» Problem description
Return the listing below exactly as it stands. Pictures stay out.

» Collected material
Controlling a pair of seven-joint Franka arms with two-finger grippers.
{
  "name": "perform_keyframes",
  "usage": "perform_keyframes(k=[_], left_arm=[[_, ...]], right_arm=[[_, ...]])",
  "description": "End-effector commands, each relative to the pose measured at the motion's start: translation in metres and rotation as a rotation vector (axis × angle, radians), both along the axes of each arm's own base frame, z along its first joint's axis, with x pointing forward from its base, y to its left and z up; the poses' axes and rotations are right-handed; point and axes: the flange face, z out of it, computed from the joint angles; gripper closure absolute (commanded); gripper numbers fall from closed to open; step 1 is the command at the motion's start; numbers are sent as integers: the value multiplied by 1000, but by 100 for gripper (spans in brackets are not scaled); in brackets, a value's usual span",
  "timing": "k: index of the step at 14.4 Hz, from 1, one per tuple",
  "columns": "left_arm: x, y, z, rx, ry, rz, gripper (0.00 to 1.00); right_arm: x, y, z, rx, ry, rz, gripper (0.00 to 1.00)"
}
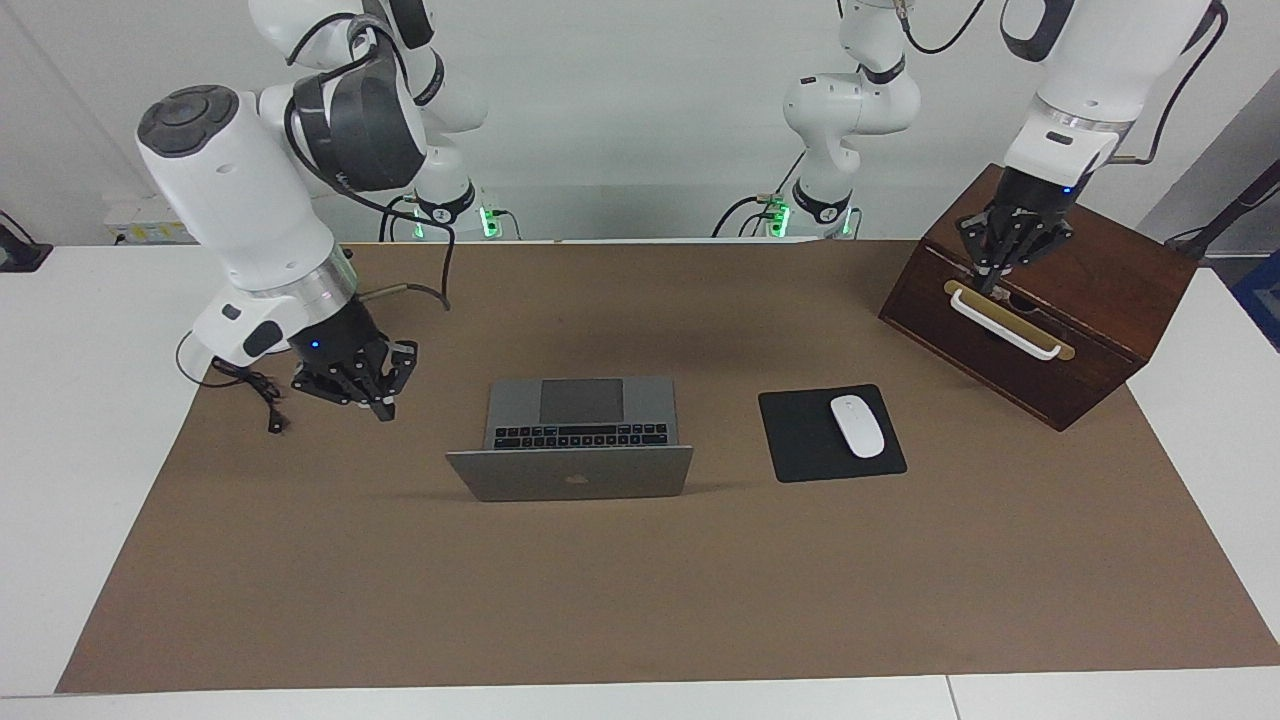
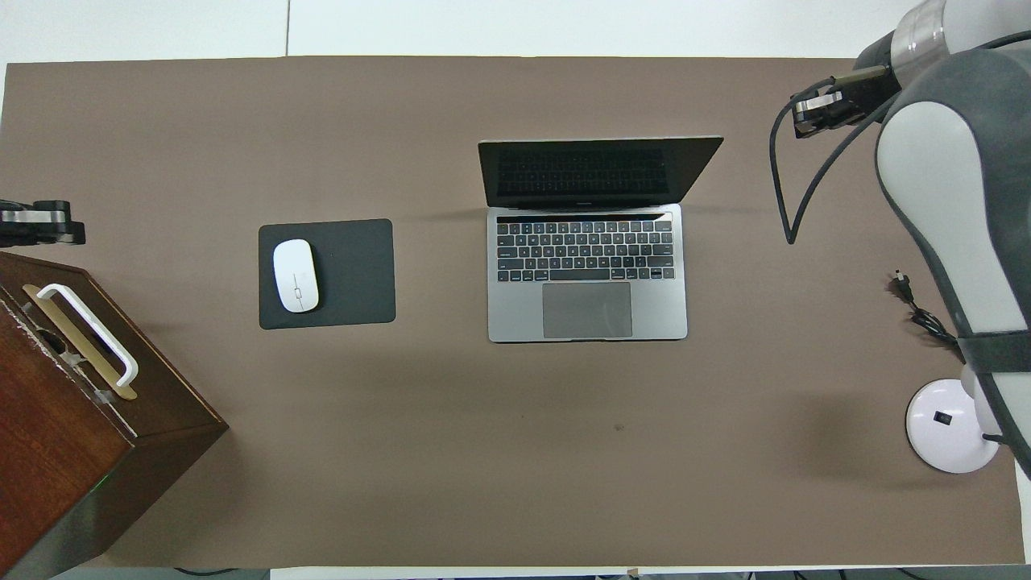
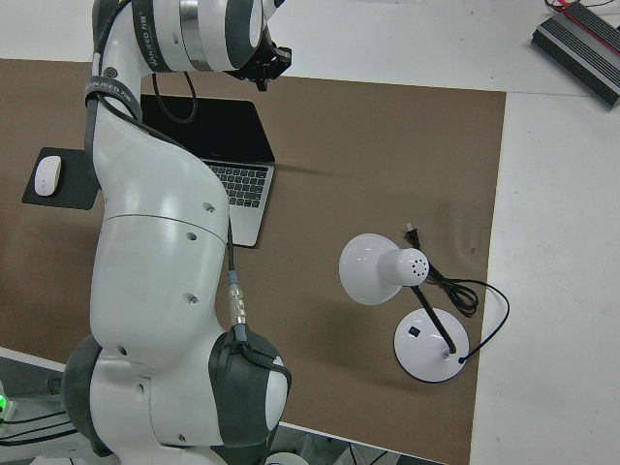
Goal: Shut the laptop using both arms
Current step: 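Raise the right gripper toward the laptop screen while the left gripper advances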
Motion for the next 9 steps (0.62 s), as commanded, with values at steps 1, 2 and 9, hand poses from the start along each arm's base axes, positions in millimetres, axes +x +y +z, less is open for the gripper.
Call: perform_keyframes(k=[1,2,9], left_arm=[[-17,-24,-19,-41,-34,-37,100],[-24,-30,-24,-71,-55,-41,100],[-56,-104,-69,-139,-163,-157,100]], right_arm=[[27,-1,-15,8,-21,17,100],[35,0,-21,14,-23,18,100],[60,23,-56,66,-97,26,100]])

» Response box
Controlling a pair of seven-joint Franka arms with two-finger grippers.
{
  "name": "perform_keyframes",
  "usage": "perform_keyframes(k=[_], left_arm=[[_, ...]], right_arm=[[_, ...]])",
  "description": "End-effector commands, each relative to the pose measured at the motion's start: translation in metres and rotation as a rotation vector (axis × angle, radians), both along the axes of each arm's own base frame, z along its first joint's axis, with x pointing forward from its base, y to its left and z up; the poses' axes and rotations are right-handed; point and axes: the flange face, z out of it, computed from the joint angles; gripper closure absolute (commanded); gripper numbers fall from closed to open; step 1 is the command at the motion's start; numbers are sent as integers: the value multiplied by 1000, but by 100 for gripper (spans in brackets are not scaled); in brackets, a value's usual span",
  "timing": "k: index of the step at 14.4 Hz, from 1, one per tuple",
  "columns": "left_arm: x, y, z, rx, ry, rz, gripper (0.00 to 1.00); right_arm: x, y, z, rx, ry, rz, gripper (0.00 to 1.00)"
}
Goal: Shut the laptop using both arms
Current step: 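Raise the right gripper toward the laptop screen while the left gripper advances
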Motion for the next 9 steps (0.62 s), as commanded, with values at steps 1, 2 and 9, hand poses from the start along each arm's base axes, positions in millimetres, axes +x +y +z, less is open for the gripper.
Call: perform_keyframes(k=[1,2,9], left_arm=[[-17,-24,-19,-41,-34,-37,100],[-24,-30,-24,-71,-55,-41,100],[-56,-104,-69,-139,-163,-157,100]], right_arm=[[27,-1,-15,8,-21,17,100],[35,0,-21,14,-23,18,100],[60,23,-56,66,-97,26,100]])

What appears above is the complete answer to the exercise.